ACTION ITEM :: The line containing "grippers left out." marks the end: output every line of the data up to it, and that line too, exactly as written.

EXTRACTED INFORMATION ::
◇ ◇ ◇ ◇

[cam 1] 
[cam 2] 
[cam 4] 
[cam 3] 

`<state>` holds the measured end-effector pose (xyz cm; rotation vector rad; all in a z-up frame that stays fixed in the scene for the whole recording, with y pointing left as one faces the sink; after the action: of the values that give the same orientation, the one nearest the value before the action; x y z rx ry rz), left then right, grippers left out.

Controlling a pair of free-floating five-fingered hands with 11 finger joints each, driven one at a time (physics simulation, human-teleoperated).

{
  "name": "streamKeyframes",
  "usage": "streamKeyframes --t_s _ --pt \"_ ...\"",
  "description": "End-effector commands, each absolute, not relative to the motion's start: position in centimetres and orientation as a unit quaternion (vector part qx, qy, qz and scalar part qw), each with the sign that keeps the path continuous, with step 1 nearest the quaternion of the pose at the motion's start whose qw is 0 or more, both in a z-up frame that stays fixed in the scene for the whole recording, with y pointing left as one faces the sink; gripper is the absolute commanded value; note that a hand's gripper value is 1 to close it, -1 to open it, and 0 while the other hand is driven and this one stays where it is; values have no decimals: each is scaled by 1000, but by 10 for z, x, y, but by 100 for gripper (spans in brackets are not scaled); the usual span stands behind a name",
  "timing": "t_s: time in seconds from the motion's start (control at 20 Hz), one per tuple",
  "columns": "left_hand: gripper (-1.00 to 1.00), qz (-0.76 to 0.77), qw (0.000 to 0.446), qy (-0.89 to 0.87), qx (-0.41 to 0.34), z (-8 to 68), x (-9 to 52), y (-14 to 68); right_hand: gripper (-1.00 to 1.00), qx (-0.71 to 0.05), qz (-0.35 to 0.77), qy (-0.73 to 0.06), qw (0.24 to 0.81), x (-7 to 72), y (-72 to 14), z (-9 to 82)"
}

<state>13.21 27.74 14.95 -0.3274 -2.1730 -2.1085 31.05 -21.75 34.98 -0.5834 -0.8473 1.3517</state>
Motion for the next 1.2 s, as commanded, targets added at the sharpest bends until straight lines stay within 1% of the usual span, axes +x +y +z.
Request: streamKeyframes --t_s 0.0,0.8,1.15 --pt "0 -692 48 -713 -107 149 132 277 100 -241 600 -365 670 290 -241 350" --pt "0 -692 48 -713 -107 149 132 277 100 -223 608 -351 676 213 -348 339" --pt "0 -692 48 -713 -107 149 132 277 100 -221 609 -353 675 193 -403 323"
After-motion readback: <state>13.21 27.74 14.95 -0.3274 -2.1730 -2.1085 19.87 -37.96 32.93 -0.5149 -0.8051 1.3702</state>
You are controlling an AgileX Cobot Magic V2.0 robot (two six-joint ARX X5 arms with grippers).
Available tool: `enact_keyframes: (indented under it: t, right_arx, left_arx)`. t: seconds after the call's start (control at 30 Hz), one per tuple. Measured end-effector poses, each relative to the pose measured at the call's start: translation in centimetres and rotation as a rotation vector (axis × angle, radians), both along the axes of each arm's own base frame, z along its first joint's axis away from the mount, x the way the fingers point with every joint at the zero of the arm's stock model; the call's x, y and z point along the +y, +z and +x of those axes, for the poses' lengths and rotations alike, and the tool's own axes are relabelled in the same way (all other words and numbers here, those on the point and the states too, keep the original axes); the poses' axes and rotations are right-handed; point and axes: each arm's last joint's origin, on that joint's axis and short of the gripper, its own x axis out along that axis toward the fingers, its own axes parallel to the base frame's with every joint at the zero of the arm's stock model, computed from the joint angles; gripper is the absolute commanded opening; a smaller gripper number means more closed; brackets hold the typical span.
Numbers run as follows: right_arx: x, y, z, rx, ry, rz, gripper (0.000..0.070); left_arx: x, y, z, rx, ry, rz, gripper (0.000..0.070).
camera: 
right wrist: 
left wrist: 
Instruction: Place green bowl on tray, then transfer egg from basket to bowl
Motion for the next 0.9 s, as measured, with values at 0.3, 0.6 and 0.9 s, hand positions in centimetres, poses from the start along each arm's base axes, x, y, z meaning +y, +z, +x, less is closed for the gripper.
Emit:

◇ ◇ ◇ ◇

ANSWER TO THIS EXERCISE ::
[cam 1] 
[cam 2] 
[cam 4] 
[cam 3] 

`<state>` holds the measured end-effector pose (xyz cm; rotation vector rad; all in a z-up frame that stays fixed in the scene for the whole recording, with y pointing left as one faces the sink; after the action: of the values that give the same orientation, the one nearest the value before the action; x y z rx ry rz), left then right, grippers left out.

With that, the exercise is finished.